> Data:
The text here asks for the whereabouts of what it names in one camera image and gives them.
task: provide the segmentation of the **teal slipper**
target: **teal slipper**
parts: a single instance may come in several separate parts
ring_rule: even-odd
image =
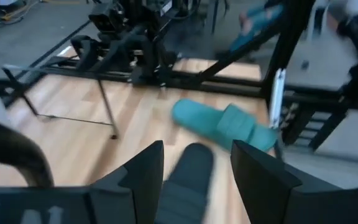
[[[262,151],[268,151],[276,141],[273,130],[258,124],[254,116],[232,104],[221,111],[182,99],[173,106],[172,118],[186,129],[213,140],[229,151],[233,139],[245,141]]]

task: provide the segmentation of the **gray floor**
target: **gray floor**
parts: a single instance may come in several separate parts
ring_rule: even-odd
[[[215,49],[228,47],[239,31],[238,13],[251,5],[232,2],[228,15],[224,19],[218,16]],[[4,63],[30,64],[84,23],[90,10],[91,5],[86,4],[36,5],[22,22],[0,28],[0,66]],[[89,26],[82,33],[94,36],[94,27]],[[307,71],[300,69],[304,60],[310,61]],[[315,38],[312,45],[299,43],[287,68],[287,82],[338,88],[348,79],[347,71],[356,61],[352,45],[327,30]],[[264,74],[269,57],[257,57],[257,63]],[[318,151],[358,158],[358,113],[351,113]],[[287,150],[285,159],[289,164],[340,187],[358,187],[358,163],[309,156],[296,149]]]

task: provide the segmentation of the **black metal frame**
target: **black metal frame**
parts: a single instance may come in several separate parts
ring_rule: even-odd
[[[207,21],[204,28],[206,49],[210,48],[209,46],[214,33],[218,1],[219,0],[211,0],[208,7]],[[285,16],[279,18],[267,30],[263,30],[260,35],[255,36],[255,38],[248,44],[245,44],[239,49],[233,51],[226,58],[217,61],[205,71],[202,71],[199,74],[194,74],[174,71],[172,70],[172,64],[168,66],[162,65],[154,72],[159,73],[161,77],[168,78],[163,81],[151,80],[150,82],[146,82],[144,84],[164,86],[167,88],[180,88],[185,90],[198,90],[212,93],[263,98],[269,105],[272,97],[272,86],[275,73],[277,70],[287,67],[298,39],[307,24],[309,18],[308,15],[310,14],[311,8],[314,4],[313,0],[295,2],[296,4],[287,3]],[[285,20],[289,18],[298,19],[292,19],[291,24],[288,24]],[[112,126],[114,133],[117,133],[117,128],[114,125],[111,109],[106,99],[101,80],[131,82],[130,73],[113,71],[108,73],[79,72],[75,69],[75,63],[77,63],[78,60],[61,57],[52,57],[40,67],[35,68],[38,63],[62,46],[64,42],[68,41],[88,23],[89,21],[79,27],[67,38],[63,39],[58,45],[32,63],[30,67],[18,67],[13,65],[5,65],[3,67],[6,75],[13,83],[15,83],[17,87],[13,94],[11,94],[7,100],[4,100],[7,106],[9,106],[18,97],[22,97],[30,106],[33,114],[40,116],[24,93],[42,77],[52,73],[69,77],[91,78],[97,80],[99,83],[99,88],[104,98],[104,104],[106,105],[106,111],[111,122],[110,125]],[[240,59],[247,52],[256,49],[258,46],[268,41],[269,38],[277,34],[280,34],[280,36],[264,80],[254,81],[215,76],[215,74],[224,69],[226,66]],[[14,76],[12,75],[11,70],[21,70],[22,72]],[[18,83],[17,78],[22,77],[27,72],[31,72],[30,82],[25,84]],[[215,83],[225,83],[230,85],[222,86],[215,85]],[[288,145],[296,143],[297,139],[304,139],[309,142],[302,146],[312,147],[316,150],[319,145],[322,144],[323,141],[333,132],[336,126],[338,126],[339,123],[346,117],[348,110],[358,110],[358,102],[348,100],[343,96],[343,92],[341,90],[325,90],[307,86],[285,85],[283,107],[287,109],[287,111],[283,111],[282,124],[280,126],[283,142]],[[330,113],[331,116],[328,119],[316,119],[313,117],[316,112]],[[307,127],[309,122],[321,123],[322,126],[320,128],[309,128]],[[315,132],[315,135],[313,137],[305,137],[302,136],[303,131],[312,131]],[[281,150],[278,147],[276,147],[275,150],[277,157],[282,159]]]

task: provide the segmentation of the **black handle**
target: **black handle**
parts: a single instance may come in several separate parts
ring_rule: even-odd
[[[49,163],[38,145],[1,124],[0,163],[15,167],[31,187],[53,187]]]

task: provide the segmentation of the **wooden floor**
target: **wooden floor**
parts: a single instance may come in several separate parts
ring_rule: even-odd
[[[212,62],[186,60],[178,70],[197,72]],[[222,74],[259,79],[253,65],[231,65]],[[185,146],[203,142],[214,152],[214,174],[205,223],[249,223],[232,176],[229,153],[177,126],[170,110],[181,98],[206,103],[219,109],[235,103],[267,122],[262,100],[231,95],[177,89],[134,88],[130,84],[104,82],[121,138],[111,140],[111,128],[102,124],[65,119],[47,121],[31,115],[22,100],[9,108],[14,127],[33,139],[43,150],[52,168],[56,185],[85,185],[116,169],[155,140],[165,147],[164,177],[174,168]],[[43,114],[108,122],[101,95],[94,80],[48,75],[27,96]],[[20,174],[0,165],[0,186],[25,186]]]

> Action item:
Some lines in the data above may hold the word "slipper". Say how many, with no other words.

> Your response:
2